▶ Exercise goal
Copy the lines below word for word, skipping any image.

++++++

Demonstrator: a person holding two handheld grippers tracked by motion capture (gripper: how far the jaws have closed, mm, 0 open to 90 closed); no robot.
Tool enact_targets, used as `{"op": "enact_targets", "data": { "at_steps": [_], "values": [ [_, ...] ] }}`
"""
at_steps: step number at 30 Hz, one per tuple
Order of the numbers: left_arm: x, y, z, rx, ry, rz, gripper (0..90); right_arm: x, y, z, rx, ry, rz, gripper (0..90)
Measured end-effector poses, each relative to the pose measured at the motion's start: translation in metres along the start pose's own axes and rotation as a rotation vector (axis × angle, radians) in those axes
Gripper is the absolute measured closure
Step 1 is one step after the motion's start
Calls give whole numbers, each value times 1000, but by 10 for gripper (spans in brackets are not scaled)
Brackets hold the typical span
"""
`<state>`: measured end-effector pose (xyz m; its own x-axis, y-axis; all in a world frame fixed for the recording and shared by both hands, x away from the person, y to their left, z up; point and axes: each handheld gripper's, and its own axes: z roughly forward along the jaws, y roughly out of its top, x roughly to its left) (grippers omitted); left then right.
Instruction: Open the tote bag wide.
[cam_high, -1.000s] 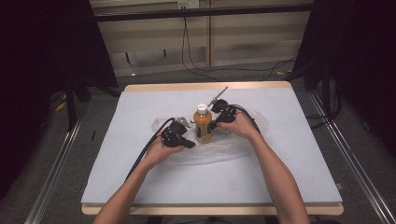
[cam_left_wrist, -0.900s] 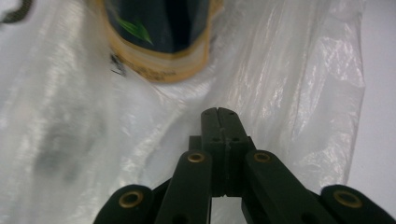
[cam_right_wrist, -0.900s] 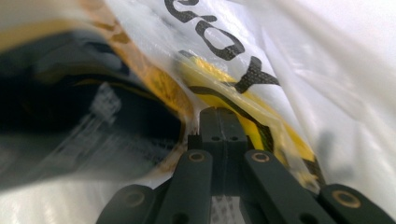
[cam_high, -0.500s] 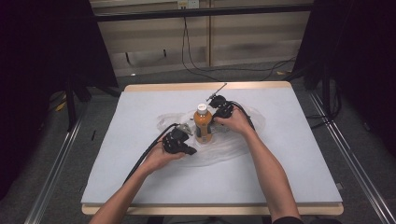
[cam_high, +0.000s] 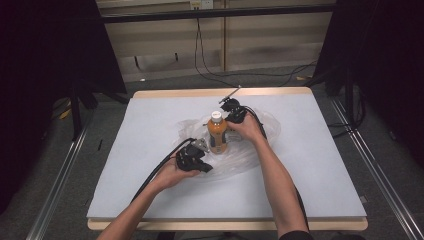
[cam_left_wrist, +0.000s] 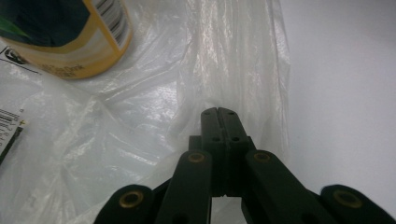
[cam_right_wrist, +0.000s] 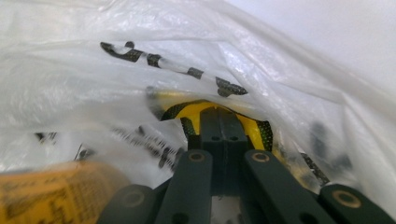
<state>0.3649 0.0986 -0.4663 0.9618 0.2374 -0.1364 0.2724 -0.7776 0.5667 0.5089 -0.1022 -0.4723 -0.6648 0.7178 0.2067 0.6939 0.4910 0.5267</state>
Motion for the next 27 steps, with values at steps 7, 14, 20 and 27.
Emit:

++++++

▶ Response box
Demonstrator: a person holding two handheld grippers tracked by motion capture (gripper: how far the jaws have closed, mm, 0 open to 90 closed); no robot.
Tool enact_targets, used as `{"op": "enact_targets", "data": { "at_steps": [_], "values": [ [_, ...] ] }}`
"""
at_steps: step number at 30 Hz, one per tuple
Order of the numbers: left_arm: x, y, z, rx, ry, rz, gripper (0..90); right_arm: x, y, z, rx, ry, rz, gripper (0..90)
Measured end-effector poses, each relative to the pose measured at the motion's start: translation in metres along the start pose's own axes and rotation as a rotation vector (axis × angle, radians) in those axes
Gripper is the absolute measured closure
Step 1 is one step after the motion's start
Calls give whole numbers, each value times 1000, but by 10 for gripper (spans in brackets are not scaled)
Brackets hold the typical span
"""
`<state>`: measured end-effector pose (xyz m; its own x-axis, y-axis; all in a world frame fixed for the recording and shared by both hands, x away from the person, y to their left, z up; point and axes: each handheld gripper's, and its own axes: z roughly forward along the jaws, y roughly out of its top, x roughly to its left) (grippers omitted); left then right.
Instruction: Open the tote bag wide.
[cam_high, -1.000s] 
[cam_left_wrist, -0.900s] 
[cam_right_wrist, -0.900s] 
[cam_high, -0.500s] 
[cam_high, +0.000s] 
[cam_left_wrist, +0.000s] 
[cam_right_wrist, +0.000s] 
<state>0.3649 0.0986 -0.4663 0.9618 0.2374 -0.1364 0.2724 -0.7776 0.5667 0.5089 -0.1022 -0.4723 -0.6648 0.7178 0.2067 0.6939 0.4910 0.5267</state>
Motion for the next 27 steps, with values at steps 7, 14, 20 and 27.
Emit:

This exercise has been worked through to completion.